The importance of cellular lipids in viral infection has long been appreciated, particularly in regards to membrane fusion during the entry process and virion envelopment during particle maturation. More recently our view of the roles of lipids in viral infection has greatly expanded. We now recognize that lipids organize the subcellular localization of key events in the virus life cycle. Viruses encode proteins that coopt lipid signaling and synthesis machinery to remodel the host cell. This serves to establish protected sites of replication and generate lipids for envelopment. Furthermore, there are numerous mechanisms for how viruses modulate host-cell lipid metabolism to promote efficient virus replication.

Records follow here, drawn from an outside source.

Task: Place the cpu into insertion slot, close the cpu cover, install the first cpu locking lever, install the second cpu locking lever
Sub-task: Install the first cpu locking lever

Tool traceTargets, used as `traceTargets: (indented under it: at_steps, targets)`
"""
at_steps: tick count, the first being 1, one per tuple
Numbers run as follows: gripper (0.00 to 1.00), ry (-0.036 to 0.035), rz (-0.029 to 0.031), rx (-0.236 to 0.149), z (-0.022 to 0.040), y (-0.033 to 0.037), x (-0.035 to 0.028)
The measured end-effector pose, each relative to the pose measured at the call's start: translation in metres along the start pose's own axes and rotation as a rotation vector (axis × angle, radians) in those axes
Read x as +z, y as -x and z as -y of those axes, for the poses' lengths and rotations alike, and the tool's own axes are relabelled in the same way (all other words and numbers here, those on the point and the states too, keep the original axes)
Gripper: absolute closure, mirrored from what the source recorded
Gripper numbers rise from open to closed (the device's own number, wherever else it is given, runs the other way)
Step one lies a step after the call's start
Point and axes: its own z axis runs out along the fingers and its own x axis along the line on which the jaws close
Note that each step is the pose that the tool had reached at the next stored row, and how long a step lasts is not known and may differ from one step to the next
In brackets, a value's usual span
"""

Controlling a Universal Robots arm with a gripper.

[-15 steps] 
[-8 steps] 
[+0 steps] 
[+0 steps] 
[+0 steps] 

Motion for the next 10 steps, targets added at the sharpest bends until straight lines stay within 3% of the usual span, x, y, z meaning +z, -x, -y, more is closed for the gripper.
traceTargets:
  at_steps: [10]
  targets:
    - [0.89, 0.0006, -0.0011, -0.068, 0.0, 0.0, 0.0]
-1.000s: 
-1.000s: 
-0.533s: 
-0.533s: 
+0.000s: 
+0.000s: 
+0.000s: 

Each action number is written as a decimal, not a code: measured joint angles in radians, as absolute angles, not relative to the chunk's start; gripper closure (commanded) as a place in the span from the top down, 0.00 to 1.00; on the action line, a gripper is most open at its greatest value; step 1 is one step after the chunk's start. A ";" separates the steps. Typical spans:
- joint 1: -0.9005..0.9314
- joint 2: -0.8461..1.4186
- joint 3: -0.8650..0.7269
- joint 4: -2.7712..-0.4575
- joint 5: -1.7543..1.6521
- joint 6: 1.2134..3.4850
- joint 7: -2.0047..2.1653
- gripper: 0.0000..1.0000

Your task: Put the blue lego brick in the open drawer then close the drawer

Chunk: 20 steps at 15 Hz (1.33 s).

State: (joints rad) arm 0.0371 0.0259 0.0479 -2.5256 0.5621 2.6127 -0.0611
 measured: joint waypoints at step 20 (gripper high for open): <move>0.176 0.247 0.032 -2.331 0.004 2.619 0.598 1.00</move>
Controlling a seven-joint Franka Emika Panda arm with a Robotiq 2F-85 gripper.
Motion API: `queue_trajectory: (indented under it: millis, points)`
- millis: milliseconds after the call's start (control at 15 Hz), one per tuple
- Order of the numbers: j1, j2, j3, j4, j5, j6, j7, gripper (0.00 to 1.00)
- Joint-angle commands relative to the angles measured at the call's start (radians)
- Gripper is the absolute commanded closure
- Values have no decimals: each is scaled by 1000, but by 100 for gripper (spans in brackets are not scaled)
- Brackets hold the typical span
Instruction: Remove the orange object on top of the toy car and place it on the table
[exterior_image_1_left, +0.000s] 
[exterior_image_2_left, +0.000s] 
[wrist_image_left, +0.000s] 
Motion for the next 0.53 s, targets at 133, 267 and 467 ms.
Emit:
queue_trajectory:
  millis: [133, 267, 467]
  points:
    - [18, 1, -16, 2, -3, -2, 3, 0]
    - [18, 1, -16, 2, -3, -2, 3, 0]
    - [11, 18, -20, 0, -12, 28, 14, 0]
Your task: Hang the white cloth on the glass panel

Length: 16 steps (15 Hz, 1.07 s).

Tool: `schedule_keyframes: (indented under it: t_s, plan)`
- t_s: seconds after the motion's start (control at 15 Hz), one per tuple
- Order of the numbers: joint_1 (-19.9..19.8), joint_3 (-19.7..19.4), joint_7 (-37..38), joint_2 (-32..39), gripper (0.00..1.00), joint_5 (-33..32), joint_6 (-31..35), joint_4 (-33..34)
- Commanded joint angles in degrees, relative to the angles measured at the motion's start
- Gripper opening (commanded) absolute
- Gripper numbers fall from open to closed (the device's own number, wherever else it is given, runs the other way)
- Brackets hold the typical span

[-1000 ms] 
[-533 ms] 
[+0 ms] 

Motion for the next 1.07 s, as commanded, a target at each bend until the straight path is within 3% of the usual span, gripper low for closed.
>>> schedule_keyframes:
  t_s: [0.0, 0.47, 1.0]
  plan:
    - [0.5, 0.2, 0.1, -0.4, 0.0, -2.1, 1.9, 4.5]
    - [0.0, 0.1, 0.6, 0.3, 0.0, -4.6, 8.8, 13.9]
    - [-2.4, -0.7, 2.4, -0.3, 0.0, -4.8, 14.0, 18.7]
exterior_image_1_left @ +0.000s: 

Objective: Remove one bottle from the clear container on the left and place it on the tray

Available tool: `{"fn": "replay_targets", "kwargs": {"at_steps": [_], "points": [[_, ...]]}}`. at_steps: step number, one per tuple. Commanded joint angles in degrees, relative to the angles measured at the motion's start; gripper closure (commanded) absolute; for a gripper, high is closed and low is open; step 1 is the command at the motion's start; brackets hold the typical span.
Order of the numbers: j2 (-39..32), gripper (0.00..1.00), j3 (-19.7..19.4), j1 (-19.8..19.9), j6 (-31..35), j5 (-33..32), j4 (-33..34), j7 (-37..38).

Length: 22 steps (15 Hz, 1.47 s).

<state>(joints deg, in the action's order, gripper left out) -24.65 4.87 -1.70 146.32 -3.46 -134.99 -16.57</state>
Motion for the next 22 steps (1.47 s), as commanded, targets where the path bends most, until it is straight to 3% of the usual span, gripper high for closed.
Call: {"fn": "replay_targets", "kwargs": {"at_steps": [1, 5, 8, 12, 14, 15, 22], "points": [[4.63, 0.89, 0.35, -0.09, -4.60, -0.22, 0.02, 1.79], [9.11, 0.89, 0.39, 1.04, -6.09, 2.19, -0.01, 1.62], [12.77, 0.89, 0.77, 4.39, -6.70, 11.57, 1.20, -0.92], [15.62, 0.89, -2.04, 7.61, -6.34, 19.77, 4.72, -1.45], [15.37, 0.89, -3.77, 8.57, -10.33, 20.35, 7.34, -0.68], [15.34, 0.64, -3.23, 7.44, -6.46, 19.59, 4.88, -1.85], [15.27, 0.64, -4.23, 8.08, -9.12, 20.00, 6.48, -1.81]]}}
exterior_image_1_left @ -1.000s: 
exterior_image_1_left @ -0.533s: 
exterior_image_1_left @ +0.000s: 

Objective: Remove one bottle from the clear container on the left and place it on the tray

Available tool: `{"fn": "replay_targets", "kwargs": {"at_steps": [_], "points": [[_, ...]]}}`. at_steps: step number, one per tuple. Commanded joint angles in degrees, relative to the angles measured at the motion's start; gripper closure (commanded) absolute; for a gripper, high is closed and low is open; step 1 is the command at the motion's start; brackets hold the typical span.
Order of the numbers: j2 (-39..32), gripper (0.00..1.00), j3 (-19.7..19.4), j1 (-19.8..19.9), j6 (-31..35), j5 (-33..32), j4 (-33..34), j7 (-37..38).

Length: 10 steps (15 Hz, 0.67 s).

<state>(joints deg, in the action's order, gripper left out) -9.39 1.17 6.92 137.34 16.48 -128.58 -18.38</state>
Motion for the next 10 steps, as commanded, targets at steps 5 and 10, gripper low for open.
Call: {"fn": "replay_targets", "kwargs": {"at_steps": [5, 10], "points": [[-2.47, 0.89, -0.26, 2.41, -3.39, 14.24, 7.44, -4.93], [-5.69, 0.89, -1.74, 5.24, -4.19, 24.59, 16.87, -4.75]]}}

The focus of this review will be on recent publications that describe viral modulation of lipid metabolism, lipid composition, or lipid signaling to facilitate increased virus entry, replication or assembly/secretion. Owing to space limitations it is impossible to have an exhaustive discussion of this topic, and thus we will concentrate on specific examples to demonstrate concepts. An emerging theme is that uncovering new virus-lipid interactions not only enhances our understanding of the virus-host interaction, it expands antiviral therapeutic approaches to include drugs that target lipid metabolism.
Cellular lipid membranes are the first barrier to viral infection of the host cell and an important initial point of interaction for viruses. In some cases, viruses can exploit lipids to use them as viral receptors (Figure 1a ). For non-enveloped viruses, the virus capsid can interact directly with specific components of host-cell membranes, usually glycosphingolipids, as receptors to initiate infection (reviewed in [1] ). Polyomaviruses, for example, bind glycosphingolipids upon association with a host cell and the specific bound ganglioside will determine the internalization pathway used [2, 3] . Alternatively, lipid trafficking receptors can function as indirect viral receptors (Figure 1b) . Members of the Flaviviridae, including hepatitis C virus (HCV) and bovine viral diarrheal virus (BVDV), have been shown to require functional lowdensity lipoprotein receptor (LDL-R) for virus entry [4, 5] . Although additional high-affinity receptors are known to be required for HCV entry, the requirement for an early, low-affinity LDL-R interaction is probably a reflection of virion association with apolipoproteins which serves to bring the virus in proximity to other entry cofactors (reviewed in [6] ) (Figure 1b) . Similarly, the scavenger receptor class B type I (SR-BI) is an HCV receptor that is known to interact with the high-density lipoprotein HDL [7] . Although the virus glycoproteins directly interact with SR-BI, there is evidence that HDL/HCV/SR-B1 interactions can also influence the infectivity of HCV (reviewed in [8]).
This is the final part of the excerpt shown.